Report every line in the listing that contains the string "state".

START Exercise data

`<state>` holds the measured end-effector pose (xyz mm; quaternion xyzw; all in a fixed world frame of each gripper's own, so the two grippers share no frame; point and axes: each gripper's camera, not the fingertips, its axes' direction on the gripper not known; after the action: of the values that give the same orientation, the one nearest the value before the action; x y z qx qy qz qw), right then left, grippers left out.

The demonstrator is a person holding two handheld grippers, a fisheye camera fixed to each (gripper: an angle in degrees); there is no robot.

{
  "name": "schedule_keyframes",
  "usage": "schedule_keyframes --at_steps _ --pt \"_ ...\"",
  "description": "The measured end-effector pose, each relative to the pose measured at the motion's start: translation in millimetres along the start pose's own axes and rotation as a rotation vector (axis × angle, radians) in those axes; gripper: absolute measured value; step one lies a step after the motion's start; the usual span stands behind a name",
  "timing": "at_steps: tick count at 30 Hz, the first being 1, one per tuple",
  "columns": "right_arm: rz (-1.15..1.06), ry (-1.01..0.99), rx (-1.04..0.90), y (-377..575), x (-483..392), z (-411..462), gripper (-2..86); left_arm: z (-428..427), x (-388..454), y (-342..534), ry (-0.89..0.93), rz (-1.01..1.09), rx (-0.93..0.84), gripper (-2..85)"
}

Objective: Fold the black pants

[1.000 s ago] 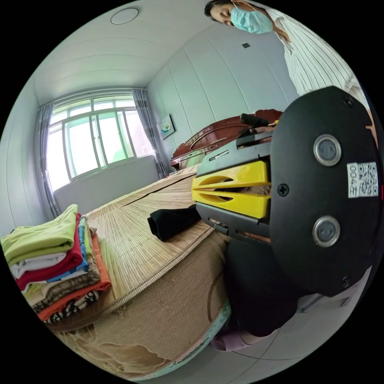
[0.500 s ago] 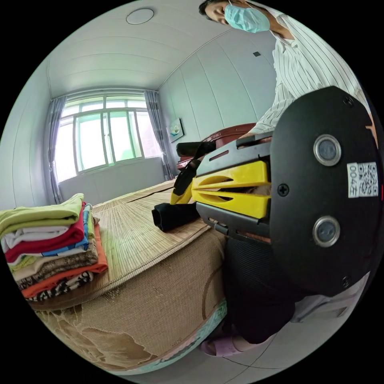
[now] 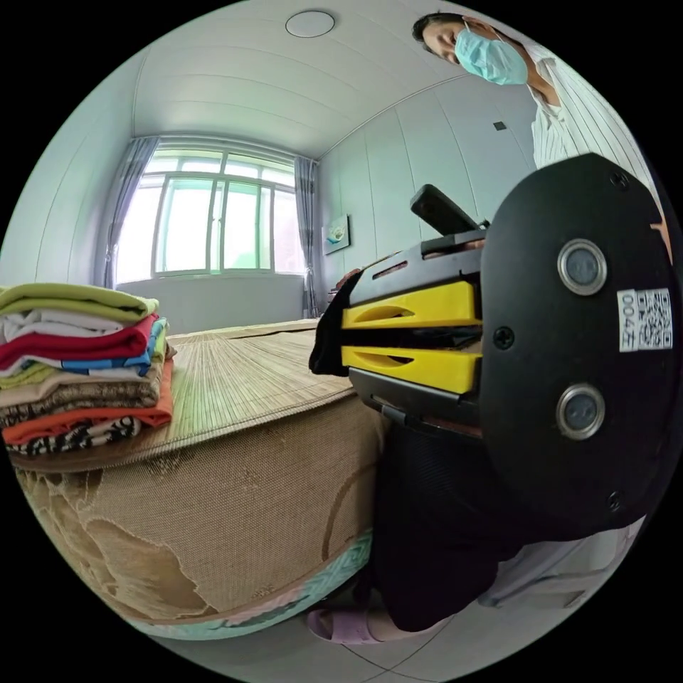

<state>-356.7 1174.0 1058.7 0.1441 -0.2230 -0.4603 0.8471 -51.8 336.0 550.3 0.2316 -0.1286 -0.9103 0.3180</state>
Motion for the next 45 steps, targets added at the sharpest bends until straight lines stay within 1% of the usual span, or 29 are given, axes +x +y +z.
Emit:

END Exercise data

Solution to this problem:
`<state>` holds the measured end-effector pose (xyz mm; quaternion xyzw; all in a fixed world frame of each gripper's own, so the two grippers share no frame; point and axes: each gripper's camera, not the fingertips, its axes' direction on the gripper not known; after the action: of the values that give the same orientation, the one nearest the value before the action; x y z qx qy qz qw), right then left, grippers left out.
<state>-356.7 1174.0 1058.7 0.1441 -0.2230 -0.4603 0.8471 -51.8 336.0 550.3 0.2316 -0.1286 -0.9103 0.3180</state>

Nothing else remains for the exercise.